Prinz Williams Jähzorn alarmiert den Königshaus – kann er ihn zügeln?
Prinz Williams Jähzorn sorgt bei Hofbeobachtern für wachsende Besorgnis
Berichten zufolge neigt der britische Thronfolger zu heftigen Wutausbrüchen – mit Schilderungen hitziger Streitgespräche und sogar körperlicher Auseinandersetzungen. Die Vorfälle werfen Fragen auf, wie der Prinz künftig mit den Belastungen der Königswürde umgehen wird.
Aus Kreisen der königlichen Familie verlautet, Williams Temperament könne sich zu „brüllenden Wutanfällen“ steigern, wie ein Insider es formulierte. Sein Vater, König Charles III., soll über das Ausmaß dieser Ausraster alarmiert sein. Bei Meinungsverschiedenheiten soll der Prinz den Monarchen bereits angebrüllt haben – ein weiteres Indiz für die angespannte Beziehung zwischen den beiden.
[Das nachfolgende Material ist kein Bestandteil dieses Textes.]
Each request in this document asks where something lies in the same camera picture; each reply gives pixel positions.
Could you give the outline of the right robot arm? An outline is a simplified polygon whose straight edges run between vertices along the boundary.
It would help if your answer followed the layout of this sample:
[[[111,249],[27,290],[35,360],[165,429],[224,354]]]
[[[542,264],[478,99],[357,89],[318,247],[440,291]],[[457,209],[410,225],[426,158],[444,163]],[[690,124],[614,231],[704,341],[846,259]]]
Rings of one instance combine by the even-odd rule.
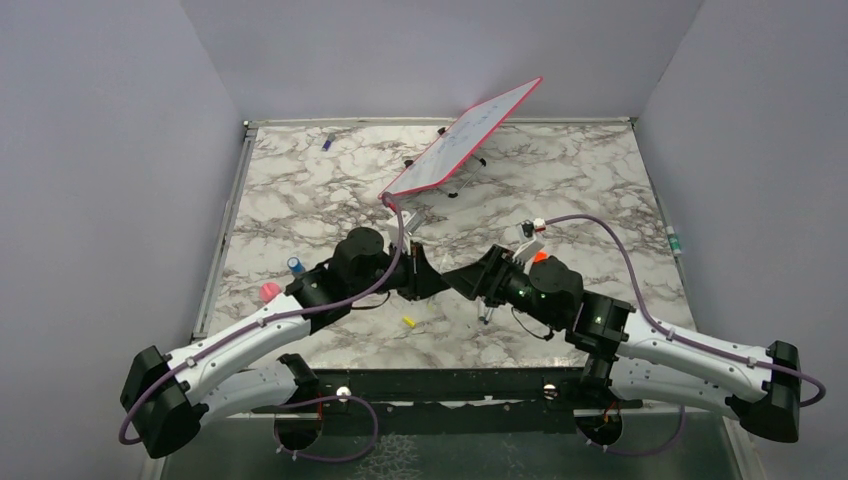
[[[767,440],[799,439],[799,354],[791,344],[734,343],[650,320],[641,308],[585,289],[554,256],[524,267],[498,245],[442,278],[463,297],[508,305],[587,353],[576,384],[589,406],[655,400],[719,413]]]

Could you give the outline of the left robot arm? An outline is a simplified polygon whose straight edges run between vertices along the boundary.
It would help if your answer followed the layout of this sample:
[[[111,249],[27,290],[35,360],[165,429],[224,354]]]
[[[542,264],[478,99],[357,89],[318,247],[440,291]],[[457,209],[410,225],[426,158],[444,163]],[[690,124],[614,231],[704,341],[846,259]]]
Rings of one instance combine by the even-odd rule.
[[[132,444],[127,433],[133,428],[148,455],[161,458],[233,414],[272,404],[302,410],[313,401],[317,378],[300,356],[285,355],[263,368],[252,363],[343,318],[372,293],[394,291],[416,301],[447,287],[421,244],[386,246],[376,230],[357,227],[331,258],[244,320],[167,354],[154,346],[139,352],[120,395],[126,417],[119,441]]]

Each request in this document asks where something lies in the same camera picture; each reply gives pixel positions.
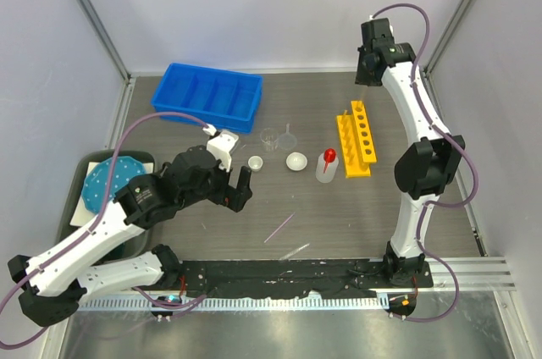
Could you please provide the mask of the clear glass test tube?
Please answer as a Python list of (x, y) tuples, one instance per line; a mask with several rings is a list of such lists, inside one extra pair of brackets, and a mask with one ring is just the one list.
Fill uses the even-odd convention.
[(361, 86), (360, 90), (360, 102), (363, 106), (366, 106), (366, 99), (368, 94), (368, 86)]

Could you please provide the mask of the clear glass rod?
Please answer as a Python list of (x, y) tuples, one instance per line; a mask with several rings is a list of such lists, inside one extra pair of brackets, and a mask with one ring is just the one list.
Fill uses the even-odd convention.
[(309, 243), (306, 243), (305, 245), (299, 246), (299, 247), (297, 247), (295, 250), (289, 251), (288, 253), (286, 253), (285, 255), (283, 255), (282, 257), (280, 257), (279, 260), (280, 260), (280, 261), (287, 261), (287, 260), (290, 260), (290, 259), (293, 258), (294, 256), (298, 255), (301, 251), (304, 251), (305, 249), (307, 249), (309, 246), (310, 246)]

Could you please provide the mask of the yellow test tube rack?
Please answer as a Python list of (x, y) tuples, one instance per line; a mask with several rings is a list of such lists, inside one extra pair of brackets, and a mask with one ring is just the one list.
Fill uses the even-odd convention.
[(370, 177), (378, 162), (365, 104), (351, 101), (351, 111), (335, 117), (347, 179)]

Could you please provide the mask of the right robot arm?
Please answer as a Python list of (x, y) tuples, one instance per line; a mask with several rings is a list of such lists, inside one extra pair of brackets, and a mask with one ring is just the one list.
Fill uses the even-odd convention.
[(423, 86), (412, 46), (395, 41), (389, 20), (366, 21), (361, 34), (356, 82), (389, 92), (408, 143), (394, 167), (401, 206), (382, 267), (385, 282), (400, 287), (425, 271), (423, 247), (430, 216), (456, 174), (465, 141), (451, 135), (440, 120)]

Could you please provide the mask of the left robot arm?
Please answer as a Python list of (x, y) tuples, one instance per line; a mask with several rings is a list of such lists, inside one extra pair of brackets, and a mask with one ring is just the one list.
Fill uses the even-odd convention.
[(137, 175), (116, 192), (102, 217), (92, 219), (52, 249), (36, 257), (18, 255), (8, 262), (22, 292), (21, 311), (48, 327), (73, 315), (94, 297), (136, 286), (172, 290), (180, 263), (164, 245), (130, 259), (101, 264), (117, 246), (198, 202), (210, 201), (238, 213), (252, 197), (252, 171), (243, 167), (238, 182), (204, 146), (178, 154), (152, 174)]

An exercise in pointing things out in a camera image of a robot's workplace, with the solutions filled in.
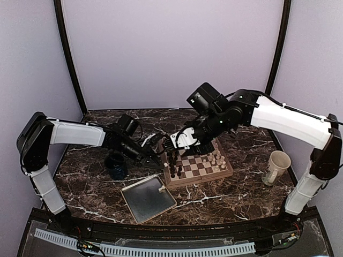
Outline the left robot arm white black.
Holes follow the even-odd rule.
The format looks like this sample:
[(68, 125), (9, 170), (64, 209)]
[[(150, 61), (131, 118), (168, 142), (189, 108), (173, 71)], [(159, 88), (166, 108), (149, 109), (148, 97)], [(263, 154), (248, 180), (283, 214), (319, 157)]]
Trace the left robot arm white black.
[(161, 170), (158, 154), (133, 140), (139, 126), (139, 121), (127, 114), (109, 125), (57, 119), (41, 111), (31, 116), (16, 141), (20, 168), (48, 211), (56, 215), (54, 223), (62, 232), (72, 233), (76, 223), (64, 213), (67, 205), (57, 189), (55, 173), (49, 169), (50, 150), (58, 147), (66, 151), (70, 145), (104, 148), (120, 152), (139, 167)]

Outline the metal tray wooden rim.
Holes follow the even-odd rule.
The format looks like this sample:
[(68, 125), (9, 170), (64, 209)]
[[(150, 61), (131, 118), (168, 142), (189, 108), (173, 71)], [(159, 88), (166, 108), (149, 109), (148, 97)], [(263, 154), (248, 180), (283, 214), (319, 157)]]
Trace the metal tray wooden rim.
[(143, 224), (177, 205), (158, 175), (144, 178), (121, 189), (121, 195), (137, 224)]

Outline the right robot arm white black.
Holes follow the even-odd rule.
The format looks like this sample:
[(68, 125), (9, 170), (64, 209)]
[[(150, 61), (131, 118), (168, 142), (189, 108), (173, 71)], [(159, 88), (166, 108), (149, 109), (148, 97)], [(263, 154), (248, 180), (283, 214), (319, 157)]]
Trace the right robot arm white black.
[(190, 147), (204, 145), (240, 125), (265, 128), (312, 147), (304, 174), (285, 201), (285, 212), (273, 221), (278, 232), (287, 231), (294, 224), (293, 215), (300, 214), (320, 187), (339, 172), (342, 137), (335, 115), (311, 114), (252, 89), (223, 95), (207, 82), (187, 102), (204, 117), (201, 122), (190, 124)]

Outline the wooden chess board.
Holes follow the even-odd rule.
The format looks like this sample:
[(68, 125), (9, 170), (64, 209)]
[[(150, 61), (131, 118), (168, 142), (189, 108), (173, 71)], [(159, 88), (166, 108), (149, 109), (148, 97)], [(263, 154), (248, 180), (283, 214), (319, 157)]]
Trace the wooden chess board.
[[(181, 177), (170, 178), (169, 166), (167, 161), (167, 153), (161, 155), (161, 162), (164, 164), (164, 177), (166, 186), (171, 188), (177, 188), (181, 186), (188, 186), (192, 184), (209, 182), (212, 180), (222, 179), (233, 175), (234, 170), (227, 158), (227, 155), (222, 148), (218, 139), (212, 140), (214, 151), (206, 155), (184, 155), (185, 150), (180, 150), (180, 155), (177, 158), (177, 165), (182, 166)], [(222, 169), (216, 159), (216, 153), (221, 153), (222, 162), (225, 162), (225, 168)], [(215, 156), (216, 164), (211, 164), (211, 155)], [(203, 159), (207, 160), (206, 166), (203, 166)], [(214, 171), (214, 167), (218, 166), (218, 172)]]

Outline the white chess knight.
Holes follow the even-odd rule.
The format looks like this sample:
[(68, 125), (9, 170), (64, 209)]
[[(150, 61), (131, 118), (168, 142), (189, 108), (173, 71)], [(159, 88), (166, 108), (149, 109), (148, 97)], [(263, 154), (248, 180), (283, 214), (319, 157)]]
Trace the white chess knight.
[(216, 159), (217, 160), (221, 159), (221, 153), (219, 151), (217, 151), (217, 153), (216, 153)]

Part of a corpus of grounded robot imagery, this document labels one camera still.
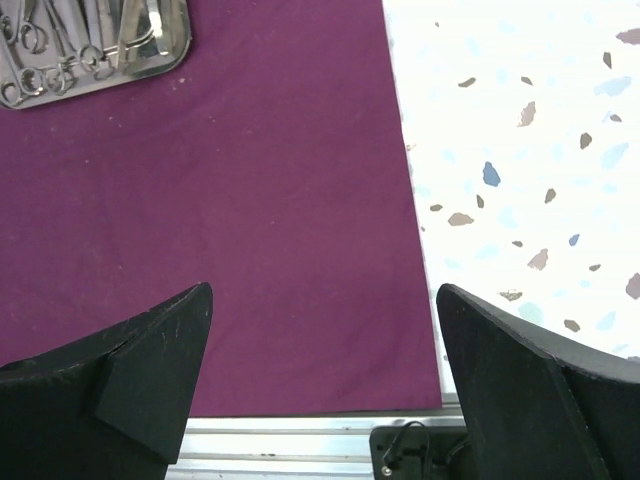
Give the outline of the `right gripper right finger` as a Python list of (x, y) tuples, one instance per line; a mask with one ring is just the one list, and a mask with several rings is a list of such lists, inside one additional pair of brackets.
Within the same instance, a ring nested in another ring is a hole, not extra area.
[(481, 479), (636, 479), (639, 363), (453, 285), (438, 317)]

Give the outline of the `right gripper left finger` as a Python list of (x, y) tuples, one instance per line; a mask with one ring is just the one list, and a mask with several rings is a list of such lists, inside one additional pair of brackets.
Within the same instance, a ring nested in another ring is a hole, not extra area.
[(203, 282), (3, 365), (2, 478), (165, 478), (178, 461), (212, 312)]

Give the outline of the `purple surgical cloth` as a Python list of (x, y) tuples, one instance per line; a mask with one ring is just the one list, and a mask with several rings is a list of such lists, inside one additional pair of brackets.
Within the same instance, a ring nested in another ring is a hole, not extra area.
[(1, 114), (1, 360), (199, 282), (194, 415), (441, 403), (378, 1), (193, 1), (151, 79)]

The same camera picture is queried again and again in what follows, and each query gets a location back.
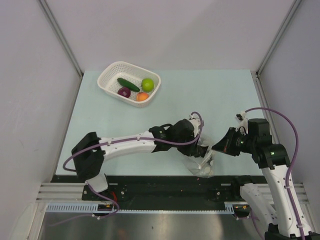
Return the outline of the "purple fake fruit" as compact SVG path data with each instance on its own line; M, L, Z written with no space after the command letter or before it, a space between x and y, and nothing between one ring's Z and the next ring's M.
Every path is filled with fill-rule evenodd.
M122 97L129 98L131 96L131 90L127 87L122 87L118 90L117 94Z

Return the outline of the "red orange fake fruit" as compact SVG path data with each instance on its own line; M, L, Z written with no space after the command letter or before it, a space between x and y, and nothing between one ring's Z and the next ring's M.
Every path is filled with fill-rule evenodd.
M146 92L139 92L137 95L136 95L136 101L137 102L142 102L142 101L145 101L149 98L149 94L146 93Z

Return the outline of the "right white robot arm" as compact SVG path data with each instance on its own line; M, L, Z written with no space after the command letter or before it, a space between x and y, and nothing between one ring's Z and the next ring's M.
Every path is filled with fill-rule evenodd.
M291 174L290 161L285 147L274 144L268 129L249 130L244 135L231 127L212 149L230 156L250 154L261 169L268 184L273 204L259 193L248 176L241 176L230 188L231 196L245 200L257 218L267 225L266 240L318 240L299 205Z

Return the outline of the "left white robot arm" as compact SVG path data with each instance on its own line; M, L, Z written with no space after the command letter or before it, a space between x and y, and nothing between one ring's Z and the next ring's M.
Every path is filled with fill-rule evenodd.
M87 133L72 149L77 177L93 187L100 200L110 196L106 176L100 173L105 161L136 153L166 152L176 148L187 157L184 165L195 176L211 177L213 151L211 143L201 137L202 124L198 119L182 119L176 124L164 124L128 137L102 138L96 132Z

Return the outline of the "green fake fruit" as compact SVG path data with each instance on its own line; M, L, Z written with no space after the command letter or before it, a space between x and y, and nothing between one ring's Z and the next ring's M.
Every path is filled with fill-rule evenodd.
M141 82L141 88L144 92L151 92L155 87L154 81L151 78L144 78Z

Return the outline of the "dark green fake cucumber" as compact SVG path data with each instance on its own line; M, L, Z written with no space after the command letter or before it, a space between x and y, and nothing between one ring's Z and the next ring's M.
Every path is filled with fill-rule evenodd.
M140 91L140 88L138 86L136 86L135 84L133 84L132 82L119 77L117 79L117 82L122 86L122 87L127 87L129 88L131 91L138 93Z

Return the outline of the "polka dot zip bag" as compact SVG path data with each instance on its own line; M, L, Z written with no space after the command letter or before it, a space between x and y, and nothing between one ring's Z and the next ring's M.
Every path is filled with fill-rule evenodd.
M210 155L206 158L185 156L182 160L184 166L194 175L199 178L210 178L214 176L214 156L216 152L212 150L215 144L211 137L202 134L200 137L206 139L207 145L210 147Z

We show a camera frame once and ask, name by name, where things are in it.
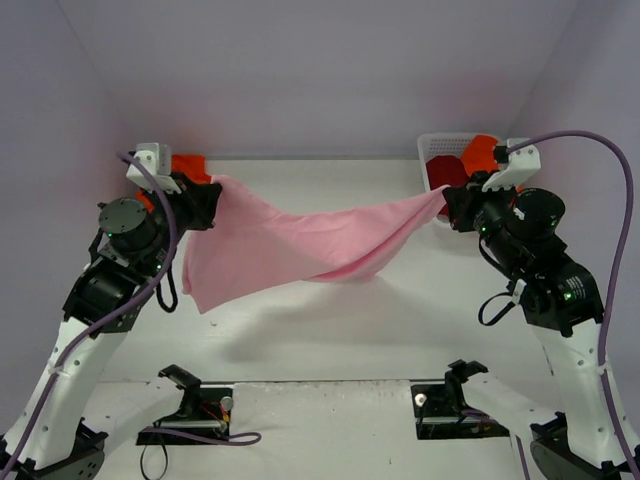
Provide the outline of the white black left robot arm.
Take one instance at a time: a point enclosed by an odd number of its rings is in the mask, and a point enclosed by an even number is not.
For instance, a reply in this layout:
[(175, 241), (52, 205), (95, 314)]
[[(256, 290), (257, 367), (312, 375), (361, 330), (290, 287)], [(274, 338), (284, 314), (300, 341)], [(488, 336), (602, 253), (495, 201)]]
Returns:
[(171, 179), (167, 193), (100, 204), (90, 262), (63, 305), (53, 351), (21, 416), (1, 437), (3, 477), (93, 479), (112, 450), (154, 421), (198, 411), (200, 381), (177, 365), (105, 413), (87, 410), (104, 367), (169, 274), (178, 242), (214, 225), (222, 186), (182, 173)]

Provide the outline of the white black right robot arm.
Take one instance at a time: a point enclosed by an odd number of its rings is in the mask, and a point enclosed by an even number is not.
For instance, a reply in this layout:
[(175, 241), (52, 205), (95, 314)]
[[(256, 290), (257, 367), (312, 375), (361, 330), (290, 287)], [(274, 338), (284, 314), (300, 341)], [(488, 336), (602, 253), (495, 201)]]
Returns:
[(477, 409), (524, 440), (548, 479), (639, 475), (639, 436), (624, 423), (602, 347), (607, 313), (593, 275), (566, 252), (555, 229), (565, 213), (555, 194), (529, 188), (486, 191), (480, 178), (443, 191), (451, 226), (476, 232), (483, 258), (508, 281), (508, 303), (483, 325), (521, 308), (557, 382), (562, 410), (540, 407), (478, 362), (457, 361), (442, 398)]

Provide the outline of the pink t shirt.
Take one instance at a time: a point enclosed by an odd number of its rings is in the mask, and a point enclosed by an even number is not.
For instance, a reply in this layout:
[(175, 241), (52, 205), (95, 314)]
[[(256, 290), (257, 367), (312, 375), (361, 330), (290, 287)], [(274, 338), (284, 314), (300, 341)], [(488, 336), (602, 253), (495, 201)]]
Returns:
[(190, 235), (183, 291), (200, 313), (295, 281), (366, 281), (444, 207), (444, 190), (335, 212), (278, 210), (239, 181), (222, 187), (215, 225)]

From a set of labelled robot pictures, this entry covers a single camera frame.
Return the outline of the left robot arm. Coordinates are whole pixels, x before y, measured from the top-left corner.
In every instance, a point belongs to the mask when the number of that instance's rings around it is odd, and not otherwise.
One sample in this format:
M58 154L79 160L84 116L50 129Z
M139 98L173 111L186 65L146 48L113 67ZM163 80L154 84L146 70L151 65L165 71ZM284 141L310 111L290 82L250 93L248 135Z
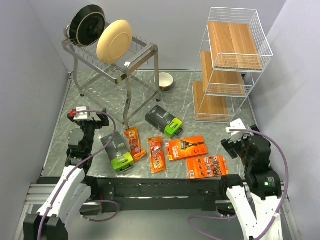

Das Problem ist nicht neu: Prinz Harry hatte William bereits früher vorgeworfen, ihn in einem Streit körperlich angegriffen zu haben. Zwar bleiben die genauen Umstände im Privaten, doch die Anschuldigung untermauert das Bild von Williams Schwierigkeiten, seine Wut zu kontrollieren. Beratern zufolge wurde ihm bereits angeraten, ein Wutmanagement-Training zu absolvieren, um Stress und emotionale Ausbrüche besser in den Griff zu bekommen.
Als Ursache für seinen Jähzorn gilt unter anderem die immense Verantwortung, die auf William als künftigem König lastet. Der Druck der Rolle, kombiniert mit persönlichen Belastungen, kann bei ihm starke emotionale Reaktionen auslösen. Auch sein Vater, König Charles III., stand bereits wegen seines eigenen Temperaments in der Kritik – etwa als er gefilmt wurde, wie er wütend auf einen defekten Kugelschreiber reagierte.
Nun stellt sich die Frage, ob es William gelingt, seinen Jähzorn zu zügeln, während er sich auf die Thronbesteigung vorbereitet. Beobachter warnen, dass seine emotionalen Reaktionen künftig zu einer Herausforderung werden könnten. Der Fokus liegt derzeit darauf, wie der Prinz diese Probleme angeht, bevor er größere königliche Pflichten übernimmt.